Tip #5: Disable WPS on Your Router
WPS is a feature that is making it easier to connect to a wireless network. Have you ever seen a button on your router that says WPS? This means that when you are about to connect something to the router, you can push that button to automatically connect to the WiFi, without having to enter your password. As long as you have physical access to the router, you can do this.
Another method involves a pin code. This is something that is automatically generated on the WPS configuration page on the router. The problem with this method is that it is vulnerable to brute-force attacks. Bruce-Force is a kind of attack where you guess the pin or password multiple times until you find the correct one. This is something that software can do and it’s the biggest reason why I recommend that you turn off WPS.

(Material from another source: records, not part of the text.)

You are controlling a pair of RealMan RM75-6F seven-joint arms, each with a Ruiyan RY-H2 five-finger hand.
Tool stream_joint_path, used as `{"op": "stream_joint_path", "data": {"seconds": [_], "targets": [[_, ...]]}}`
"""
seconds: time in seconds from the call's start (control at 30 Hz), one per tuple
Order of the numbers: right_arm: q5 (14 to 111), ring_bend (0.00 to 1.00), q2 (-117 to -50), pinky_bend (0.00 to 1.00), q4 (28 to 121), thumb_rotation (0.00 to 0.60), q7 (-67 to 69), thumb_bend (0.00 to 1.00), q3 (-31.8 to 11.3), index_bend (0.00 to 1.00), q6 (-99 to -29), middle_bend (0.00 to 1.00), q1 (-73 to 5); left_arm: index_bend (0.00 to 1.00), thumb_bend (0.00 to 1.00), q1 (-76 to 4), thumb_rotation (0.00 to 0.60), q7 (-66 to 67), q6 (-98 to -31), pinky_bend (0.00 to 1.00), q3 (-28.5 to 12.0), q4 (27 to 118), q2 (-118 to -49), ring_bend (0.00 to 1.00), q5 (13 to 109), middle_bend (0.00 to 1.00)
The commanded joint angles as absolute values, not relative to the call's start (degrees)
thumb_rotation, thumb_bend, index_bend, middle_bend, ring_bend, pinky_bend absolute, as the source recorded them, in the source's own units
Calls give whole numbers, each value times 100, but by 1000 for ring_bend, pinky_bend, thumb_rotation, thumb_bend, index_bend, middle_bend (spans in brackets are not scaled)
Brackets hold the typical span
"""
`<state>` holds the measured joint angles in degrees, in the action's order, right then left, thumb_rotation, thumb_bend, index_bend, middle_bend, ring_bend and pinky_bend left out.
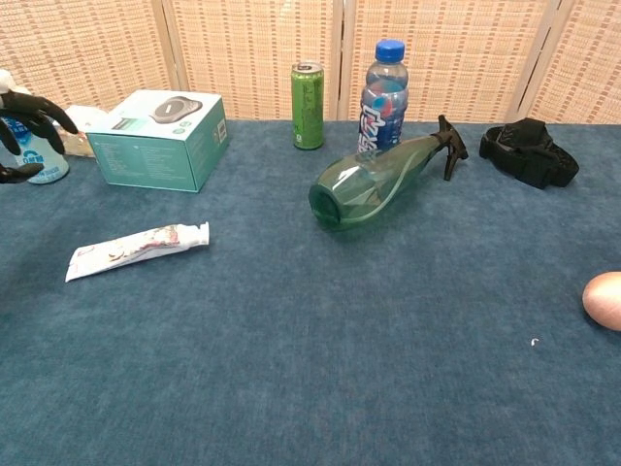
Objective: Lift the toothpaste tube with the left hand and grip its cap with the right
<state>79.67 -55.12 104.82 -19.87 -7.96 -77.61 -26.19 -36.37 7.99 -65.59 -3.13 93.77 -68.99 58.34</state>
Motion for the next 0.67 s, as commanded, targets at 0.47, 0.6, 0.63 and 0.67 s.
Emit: {"op": "stream_joint_path", "data": {"seconds": [0.47,0.6,0.63,0.67], "targets": [[7602,146,-5645,198,10374,600,-1896,133,-317,209,-8637,311,-1317,241,304,-1769,600,1349,-8941,268,-165,10083,-6635,179,6280,300],[7586,146,-5626,199,10432,600,-1893,139,-295,209,-8689,311,-1175,246,304,-1509,600,1443,-9164,268,-103,10214,-6609,180,6419,302],[7594,146,-5621,199,10454,600,-1882,139,-286,209,-8679,311,-1154,253,304,-1468,600,1448,-9182,268,-99,10253,-6602,180,6444,302],[7598,145,-5615,198,10482,600,-1874,140,-278,209,-8656,311,-1134,259,304,-1422,600,1443,-9198,269,-102,10285,-6598,181,6484,303]]}}
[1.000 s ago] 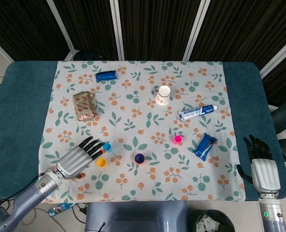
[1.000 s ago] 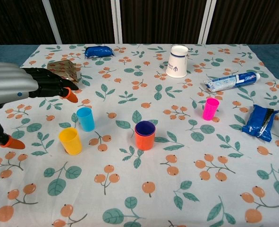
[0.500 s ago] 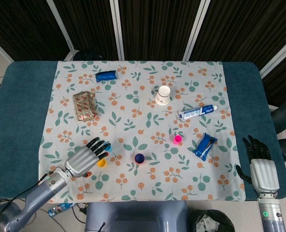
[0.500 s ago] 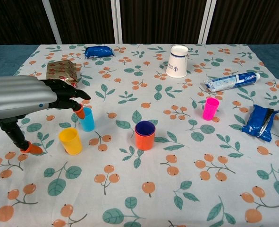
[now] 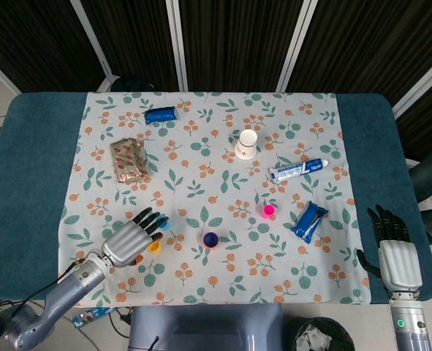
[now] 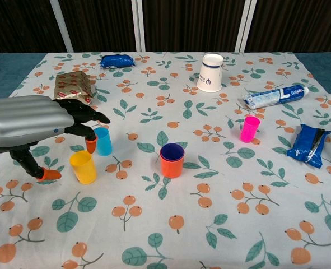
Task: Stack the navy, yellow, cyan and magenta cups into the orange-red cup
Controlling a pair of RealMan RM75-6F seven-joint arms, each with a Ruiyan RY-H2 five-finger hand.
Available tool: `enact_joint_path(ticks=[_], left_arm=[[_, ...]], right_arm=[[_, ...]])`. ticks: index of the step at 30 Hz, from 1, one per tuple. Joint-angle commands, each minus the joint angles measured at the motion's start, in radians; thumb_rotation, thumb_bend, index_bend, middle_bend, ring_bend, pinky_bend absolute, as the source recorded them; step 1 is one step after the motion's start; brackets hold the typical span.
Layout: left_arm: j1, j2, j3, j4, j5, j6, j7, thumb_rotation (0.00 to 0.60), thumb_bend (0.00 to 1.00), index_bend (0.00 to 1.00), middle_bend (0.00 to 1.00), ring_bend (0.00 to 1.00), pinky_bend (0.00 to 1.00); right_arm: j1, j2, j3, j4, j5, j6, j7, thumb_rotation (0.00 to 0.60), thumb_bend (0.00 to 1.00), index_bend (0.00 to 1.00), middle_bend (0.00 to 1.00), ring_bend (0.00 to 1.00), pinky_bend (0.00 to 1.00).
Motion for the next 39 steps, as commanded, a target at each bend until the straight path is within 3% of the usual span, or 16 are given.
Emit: enact_joint_path(ticks=[1, 26, 39], left_arm=[[-0.003, -0.009, 0.002, 0.008, -0.004, 0.005, -0.001, 0.6, 0.24, 0.39, 0.06, 0.0, 0.0], [-0.016, -0.052, 0.023, 0.068, 0.032, 0.057, -0.058, 0.6, 0.24, 0.38, 0.06, 0.0, 0.0], [-0.023, -0.062, 0.029, 0.072, -0.003, 0.054, 0.0, 0.6, 0.26, 0.46, 0.1, 0.0, 0.0]], right_arm=[[-0.001, -0.001, 0.002, 0.0, 0.001, -0.002, -0.001, 0.6, 0.39, 0.0, 0.0, 0.0, 0.1], [-0.01, -0.008, 0.023, 0.001, 0.014, -0.023, -0.02, 0.6, 0.39, 0.0, 0.0, 0.0, 0.1], [-0.015, -0.01, 0.032, -0.005, 0.019, -0.025, -0.022, 0.6, 0.39, 0.0, 0.0, 0.0, 0.1]])
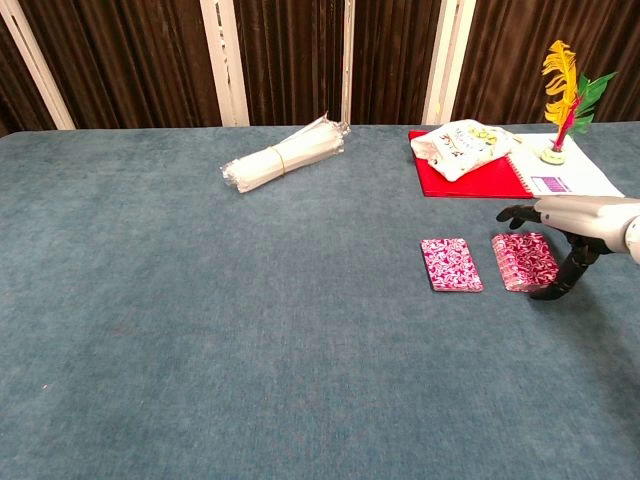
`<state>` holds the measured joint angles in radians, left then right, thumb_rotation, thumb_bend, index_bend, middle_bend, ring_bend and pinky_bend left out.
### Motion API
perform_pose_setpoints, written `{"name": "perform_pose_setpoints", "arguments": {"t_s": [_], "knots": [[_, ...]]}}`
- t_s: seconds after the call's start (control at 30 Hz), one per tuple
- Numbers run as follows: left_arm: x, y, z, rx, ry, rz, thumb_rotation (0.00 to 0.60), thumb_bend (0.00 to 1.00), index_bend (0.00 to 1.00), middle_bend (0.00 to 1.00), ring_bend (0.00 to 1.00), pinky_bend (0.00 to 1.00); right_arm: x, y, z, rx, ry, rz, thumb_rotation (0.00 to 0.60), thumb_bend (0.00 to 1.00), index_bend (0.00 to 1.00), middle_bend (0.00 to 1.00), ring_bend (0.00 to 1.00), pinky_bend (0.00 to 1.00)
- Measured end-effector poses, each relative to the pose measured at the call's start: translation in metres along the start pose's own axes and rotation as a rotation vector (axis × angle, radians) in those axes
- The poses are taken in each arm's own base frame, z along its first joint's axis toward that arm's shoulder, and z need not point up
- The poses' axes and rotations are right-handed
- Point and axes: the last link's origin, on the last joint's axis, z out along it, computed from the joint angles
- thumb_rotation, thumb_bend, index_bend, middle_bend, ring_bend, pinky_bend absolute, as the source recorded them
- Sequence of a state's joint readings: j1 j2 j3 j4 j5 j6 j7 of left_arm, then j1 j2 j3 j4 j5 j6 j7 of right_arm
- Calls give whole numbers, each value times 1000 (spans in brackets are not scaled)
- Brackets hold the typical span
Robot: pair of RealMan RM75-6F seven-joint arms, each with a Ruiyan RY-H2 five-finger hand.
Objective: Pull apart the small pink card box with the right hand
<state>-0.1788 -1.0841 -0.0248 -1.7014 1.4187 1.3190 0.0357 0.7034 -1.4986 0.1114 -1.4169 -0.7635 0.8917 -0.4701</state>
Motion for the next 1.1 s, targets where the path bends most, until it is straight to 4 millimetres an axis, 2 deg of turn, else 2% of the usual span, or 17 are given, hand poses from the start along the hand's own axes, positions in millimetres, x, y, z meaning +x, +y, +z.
{"name": "perform_pose_setpoints", "arguments": {"t_s": [0.13, 0.23, 0.3, 0.47, 0.6, 0.83, 1.1], "knots": [[0, 0, 0, 1, -4, -3, 600, 0, 0, 0, 0, 0, 0, 0, 2, -7, -6, -2, 600, 249, 87, 125, 20, 0], [0, 0, 0, 4, -6, -6, 600, 0, 0, 0, 0, 0, 2, 0, 3, -10, -2, -1, 600, 249, 243, 236, 72, 0], [0, 0, 0, 4, -7, -8, 600, 0, 0, 0, 0, 0, 3, 0, 3, -11, 7, 5, 600, 249, 362, 350, 128, 0], [0, 0, 0, 4, -8, -10, 600, 0, 0, 0, 0, 0, 5, -1, 3, -7, 32, 15, 600, 249, 505, 471, 214, 0], [0, 0, 0, 3, -9, -12, 600, 0, 0, 0, 0, 0, 5, -2, 2, 0, 48, 33, 600, 248, 547, 506, 247, 0], [0, 1, -1, 0, -7, -15, 600, 0, 0, 0, 0, 0, 11, -10, -7, 45, 84, 52, 600, 249, 548, 507, 247, 0], [0, 2, -1, -3, -3, -14, 600, 0, 0, 0, 0, 0, 22, -45, -32, 180, 119, 49, 600, 249, 548, 507, 247, 0]]}}
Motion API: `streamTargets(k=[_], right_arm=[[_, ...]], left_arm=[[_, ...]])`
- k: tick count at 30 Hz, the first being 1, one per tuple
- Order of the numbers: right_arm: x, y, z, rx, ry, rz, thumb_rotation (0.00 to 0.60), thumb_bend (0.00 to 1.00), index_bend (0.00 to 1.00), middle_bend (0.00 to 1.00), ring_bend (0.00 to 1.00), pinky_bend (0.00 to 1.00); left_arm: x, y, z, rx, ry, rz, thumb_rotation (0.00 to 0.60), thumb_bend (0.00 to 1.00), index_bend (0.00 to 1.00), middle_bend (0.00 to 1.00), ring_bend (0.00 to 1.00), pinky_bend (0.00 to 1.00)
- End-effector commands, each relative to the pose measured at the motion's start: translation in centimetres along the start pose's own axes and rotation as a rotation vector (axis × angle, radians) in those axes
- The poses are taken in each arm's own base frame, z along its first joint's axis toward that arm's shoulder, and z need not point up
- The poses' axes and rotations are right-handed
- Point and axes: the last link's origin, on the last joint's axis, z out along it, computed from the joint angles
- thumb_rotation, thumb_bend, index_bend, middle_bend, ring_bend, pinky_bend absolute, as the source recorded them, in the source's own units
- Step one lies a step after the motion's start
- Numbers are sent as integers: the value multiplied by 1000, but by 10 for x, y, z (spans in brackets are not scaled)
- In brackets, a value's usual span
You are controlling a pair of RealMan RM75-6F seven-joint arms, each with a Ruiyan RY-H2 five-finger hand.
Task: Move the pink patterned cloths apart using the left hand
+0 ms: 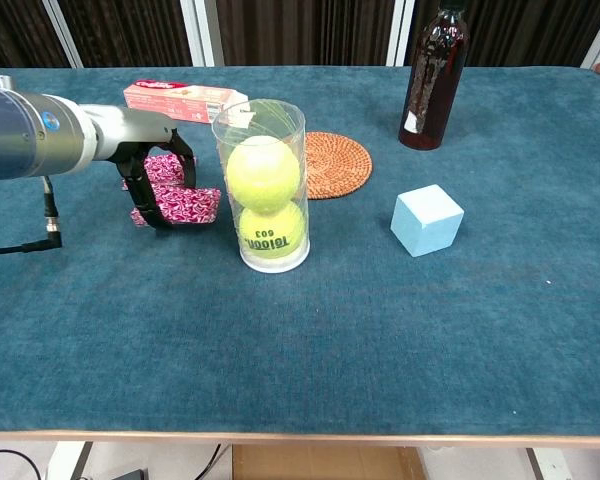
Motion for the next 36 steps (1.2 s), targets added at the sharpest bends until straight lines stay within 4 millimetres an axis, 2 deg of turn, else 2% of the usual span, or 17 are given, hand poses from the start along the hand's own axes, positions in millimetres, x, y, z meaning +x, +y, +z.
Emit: streamTargets(k=[1,12,17,28,36], right_arm=[[0,0,0,0,1,1,600,182,132,11,74,193],[0,1,0,-4,1,1,600,182,132,11,74,193],[0,1,1,-8,1,2,600,183,132,11,74,193],[1,2,0,-15,3,5,600,182,132,11,74,193],[1,2,0,-14,3,6,600,182,132,11,74,193]], left_arm=[[0,2,1,-2,0,-3,600,278,534,200,0,0],[-1,17,13,-14,7,12,600,267,504,185,0,0],[-2,23,15,-28,4,10,600,212,481,182,0,0],[-3,28,16,-37,-3,50,600,149,406,173,0,0],[-2,29,15,-37,-7,68,600,149,365,168,0,0]])
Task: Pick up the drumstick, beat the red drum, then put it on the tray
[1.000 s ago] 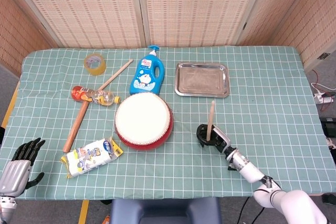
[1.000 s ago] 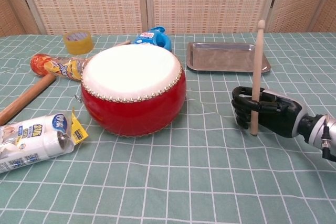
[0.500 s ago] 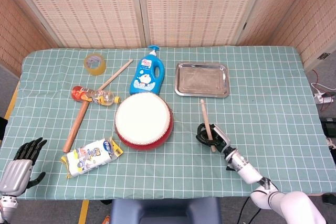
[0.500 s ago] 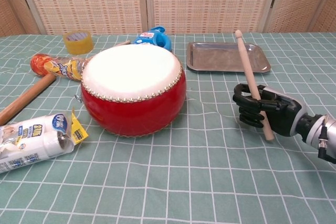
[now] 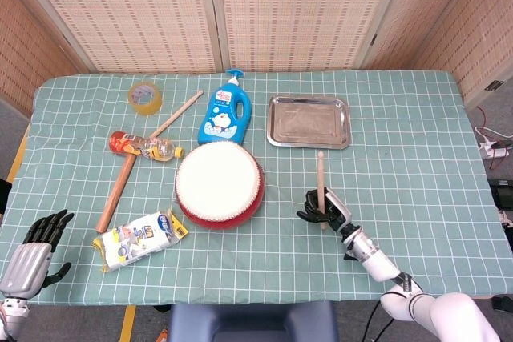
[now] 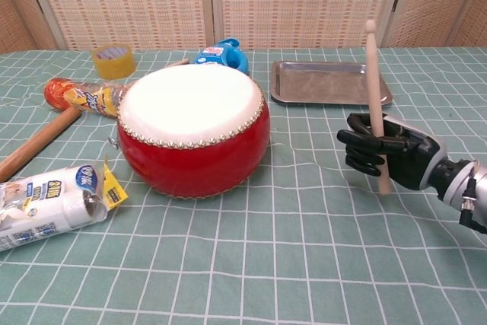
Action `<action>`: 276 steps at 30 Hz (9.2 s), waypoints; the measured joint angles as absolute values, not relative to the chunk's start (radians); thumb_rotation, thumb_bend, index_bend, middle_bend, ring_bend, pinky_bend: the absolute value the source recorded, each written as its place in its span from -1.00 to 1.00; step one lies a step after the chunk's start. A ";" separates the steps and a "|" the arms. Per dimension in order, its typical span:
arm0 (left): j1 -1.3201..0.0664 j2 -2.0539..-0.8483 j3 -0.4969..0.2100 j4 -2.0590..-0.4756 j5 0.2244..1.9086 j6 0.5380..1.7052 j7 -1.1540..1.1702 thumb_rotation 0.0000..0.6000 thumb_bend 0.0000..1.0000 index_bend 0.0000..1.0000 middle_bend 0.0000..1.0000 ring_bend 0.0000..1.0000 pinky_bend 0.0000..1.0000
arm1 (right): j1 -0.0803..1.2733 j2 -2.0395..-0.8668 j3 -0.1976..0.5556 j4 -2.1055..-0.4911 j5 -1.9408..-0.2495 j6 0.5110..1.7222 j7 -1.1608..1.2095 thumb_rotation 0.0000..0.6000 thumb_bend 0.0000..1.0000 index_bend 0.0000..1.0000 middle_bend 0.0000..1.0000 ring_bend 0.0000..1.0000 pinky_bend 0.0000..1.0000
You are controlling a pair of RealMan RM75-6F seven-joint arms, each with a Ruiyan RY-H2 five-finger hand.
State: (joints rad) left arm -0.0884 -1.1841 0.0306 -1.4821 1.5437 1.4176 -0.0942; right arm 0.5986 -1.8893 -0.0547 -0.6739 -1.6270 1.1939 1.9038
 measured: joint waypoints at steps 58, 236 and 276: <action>-0.068 -1.204 0.039 -1.413 1.568 1.464 -0.158 1.00 -0.54 -0.87 -1.00 -1.00 -1.00 | 1.083 -1.665 0.180 -1.197 -1.032 0.902 -0.669 1.00 1.00 1.00 1.00 1.00 1.00; -0.046 -1.168 0.031 -1.493 1.541 1.482 -0.099 1.00 -0.54 -0.87 -1.00 -1.00 -1.00 | 1.098 -1.933 0.304 -0.304 -1.125 0.496 0.218 1.00 0.26 -0.05 -0.07 -0.52 -0.41; -0.057 -1.179 0.013 -1.448 1.555 1.486 -0.153 1.00 -0.54 -0.87 -1.00 -1.00 -1.00 | 0.848 -1.655 0.244 -0.757 -1.261 0.951 0.157 1.00 -0.33 -0.25 -0.40 -0.62 -0.42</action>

And if you start thinking about it, there is no need for it unless you are connecting different devices every day. You enter the password once and then the device will remember it, it’s much more secure and safer.
Tip #6: Use Your Hardware
Something that I always recommend my friends to do is to use their stuff instead of using the ISPs. Many ISPs will send out a router for you when you sign up for a subscription. The problem is that you often don’t have full control over the router and instead, it’s the ISP that has control over it.
If the ISP lets you (which they sometimes don’t), I can highly recommend that you leave their router in the box and instead you purchase a new one, for your own money, that is yours, and yours only. This gives you much more control over your network and even if you don’t plan to do any special configurations, the router you purchase will in 98% of the cases have better performance than the router from the ISP
Tip #7: Keep Your Devices Updated
Lastly, I would just recommend that you keep your software updated on all your devices. Companies are always fixing bugs and filling security holes in their devices and it’s your job to apply that update. I am talking about everything connected to the internet like your router, TV, Philips Hue, computer, phones, tablets, whatever it is. If there is an update, you should update.
Did you hear about WannaCry in May 2017? This was a massive cyberattack that hit all kinds of systems around the world. It encrypted files and demanded a ransom. The ransomware infected over 200 000 computers around the world in just one day. Do you know who got it? The ones that were on old software or hadn’t upgraded in a long time. The ransomware attacked Windows-machines, but Microsoft had already released a fix for their operating systems. However, if you hadn’t update, it was game over.
Don’t Make Security an Inconvenience
As I mentioned at the beginning of this article, I did some research while writing this topic, as I and any other blogger always do. The problem I found was that there were so many bad tips out there, that was there simply to have a bigger list for people to read, not useful.
One of those things was to turn off DHCP on your router. The point here is that devices that connect to your network should not automatically get an IP address, something they need to use the network and internet. No, someone else, like an administrator or a family member should give the device a static IP (having a static IP means having the same IP all the time).
Think about all those times that you have had friends over. What if you were to manually give their phones an IP address so that they could use your home network? It would be a nightmare.
MAC Filtering is almost the same. This means that you only have approved MAC addresses in your network and no other devices can connect to the network. This would also be an extreme measure that normal folks like you and me don’t have to bother with.
So, if you read that you should turn off your DHCP, don’t. It’s not necessary at all.